# Review of Database and SQL

- [Database connection methonds for SQLite and PostgresDB](#connecting)
    - [Connecting to a Local Database from Terminal](#connecting-to-localdb)
    - [Connecting to a Remote Database from Terminal](#remote-database)
    - [Comparison of DB Commands](#comparison-commands)
- [Python connection](#python-sqlite)
- [SQL Reference](#sql-reference)

- [Database Search and Retrieval Commands](#SQL-command-order)
- [SQL Sub-queries: Discussion, examples and links to information](#SQL-sub-queries) 


Useful Links:

https://en.wikipedia.org/wiki/SQL_syntax

http://www.studytonight.com/dbms/introduction-to-sql.php  breaks commands into useful categories



<a name="connecting"></a>
# Database connection methonds for SQLite and PostgresDB
---

<a name="connecting-to-localdb"></a>
## Connecting to a Local Database from Terminal
---
A database can be local or remote; it can span a single machine or be distributed with replicated data over several. The latter configuration is called _sharding_.

<a id='sqlite'></a>

### SQLite 
##### - Example of a local DB,  file based - entire DB contained within one file on system

Version 3 of SQLite is bundled with most Python distributions (including our Anaconda distribution). There are two options we recommend for browsing SQLite3 databases:

- [SQLite Browser](http://sqlitebrowser.org/), A free, cross-platform solution.
- [SQLite Manager](https://addons.mozilla.org/en-US/firefox/addon/sqlite-manager/?src), a Firefox add-on for viewing SQLite database files via a simple GUI.

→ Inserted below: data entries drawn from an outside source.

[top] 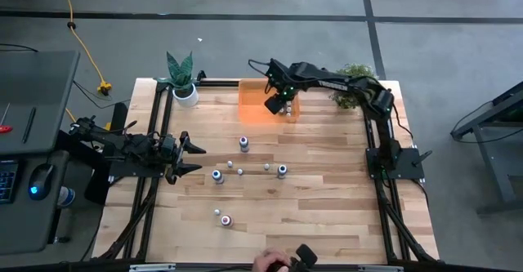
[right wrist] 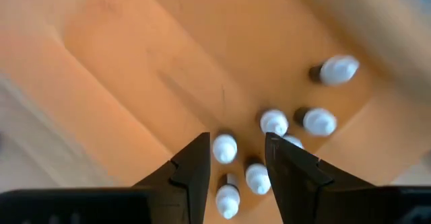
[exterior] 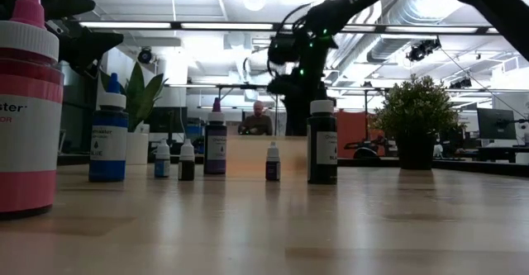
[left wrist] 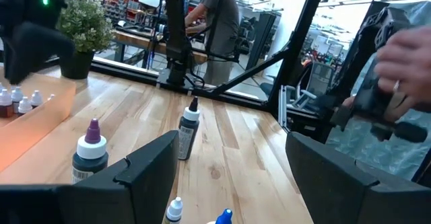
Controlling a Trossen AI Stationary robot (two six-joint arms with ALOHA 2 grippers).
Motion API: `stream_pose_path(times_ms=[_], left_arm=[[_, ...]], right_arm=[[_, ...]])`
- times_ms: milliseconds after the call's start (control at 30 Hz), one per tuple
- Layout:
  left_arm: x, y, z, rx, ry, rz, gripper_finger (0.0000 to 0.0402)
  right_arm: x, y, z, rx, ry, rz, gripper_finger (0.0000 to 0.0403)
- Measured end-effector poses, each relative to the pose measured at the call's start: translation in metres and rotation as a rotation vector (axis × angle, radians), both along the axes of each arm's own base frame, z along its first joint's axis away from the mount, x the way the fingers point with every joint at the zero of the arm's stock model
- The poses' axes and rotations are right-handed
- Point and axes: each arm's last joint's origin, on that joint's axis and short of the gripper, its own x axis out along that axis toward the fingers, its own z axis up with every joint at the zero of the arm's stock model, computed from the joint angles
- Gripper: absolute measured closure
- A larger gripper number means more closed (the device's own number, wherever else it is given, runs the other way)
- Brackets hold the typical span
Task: Pick & Place food coloring
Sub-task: Put the big black food coloring bottle into the orange bin
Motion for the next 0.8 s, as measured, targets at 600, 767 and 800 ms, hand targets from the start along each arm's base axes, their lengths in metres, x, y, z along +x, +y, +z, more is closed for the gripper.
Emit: stream_pose_path(times_ms=[600,767,800], left_arm=[[0.0,0.0,0.0,0.0,0.0,0.0,0.013],[0.0,0.0,0.0,0.0,0.0,0.0,0.013],[0.0,0.0,0.0,0.0,0.0,0.0,0.013]], right_arm=[[-0.006,0.049,0.132,-0.269,-0.54,0.225,0.0272],[-0.006,0.072,0.151,-0.265,-0.632,0.316,0.0272],[-0.007,0.076,0.154,-0.266,-0.644,0.327,0.0272]])
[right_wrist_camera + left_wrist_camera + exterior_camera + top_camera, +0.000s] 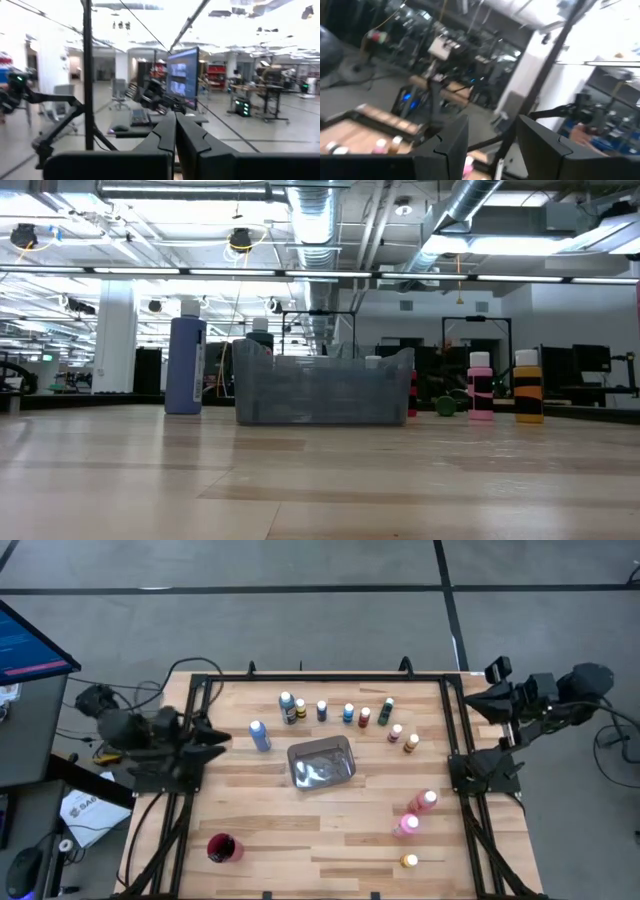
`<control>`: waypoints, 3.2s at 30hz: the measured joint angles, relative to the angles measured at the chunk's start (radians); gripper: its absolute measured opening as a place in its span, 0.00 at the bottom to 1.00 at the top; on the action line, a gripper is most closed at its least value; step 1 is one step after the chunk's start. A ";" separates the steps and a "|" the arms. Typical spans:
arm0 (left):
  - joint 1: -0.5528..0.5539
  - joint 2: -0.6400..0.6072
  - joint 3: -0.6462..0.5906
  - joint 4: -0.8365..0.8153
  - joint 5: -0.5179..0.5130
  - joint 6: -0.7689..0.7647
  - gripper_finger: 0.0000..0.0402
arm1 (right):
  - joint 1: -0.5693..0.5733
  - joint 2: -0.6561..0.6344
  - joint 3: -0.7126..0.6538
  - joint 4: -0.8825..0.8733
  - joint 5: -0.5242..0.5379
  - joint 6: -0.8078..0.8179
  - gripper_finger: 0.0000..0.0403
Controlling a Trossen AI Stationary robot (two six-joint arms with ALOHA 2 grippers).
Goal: Pick & Place Paint Supplies
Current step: Put the large purple paint bottle into the black bin
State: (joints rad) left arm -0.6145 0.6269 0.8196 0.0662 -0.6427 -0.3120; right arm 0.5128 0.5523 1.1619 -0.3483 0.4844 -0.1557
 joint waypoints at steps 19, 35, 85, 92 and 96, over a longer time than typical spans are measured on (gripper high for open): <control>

### SQLite Command Line Utility

Connecting to SQLite via the built-in [command line utility](https://www.sqlite.org/sqlite.html)

From terminal command line, type `sqlite3`, followed by the name of the database file.  It will be created if it doesn't already exist.

    $ sqlite3 test1.sqlite

    SQLite version 3.13.0 2016-05-18 10:57:30
    Enter ".help" for usage hints.
    sqlite>

Enter SQLite commands or SQL (terminated by ;) at the sqlite> prompt.  See table below for sqlite commands, .help is the most useful and shows other command possibilities

<a name="remote-database"></a>
## Connecting to a Remote Database from Terminal

---

<a id='postgresql'></a>
### PostgreSQL 
##### - example of server based DB with multiple user access

**[PostgreSQL](http://www.postgresql.org/)** is a powerful SQL-based relational database.

### Connect to command line utility  (GA's PostgreSQL database)

GA provides a PostgreSQL database instance at the following address: 
> `psql -h dsi.c20gkj5cvu3l.us-east-1.rds.amazonaws.com -p 5432 -U dsi_student titanic`  
    Password: gastudents

Enter PosgreSQL commands or SQL (terminated by ;) at the prompt.  The most useful are \q to quit  \? to get PostgreSQL command help, and \h to get SQL command help.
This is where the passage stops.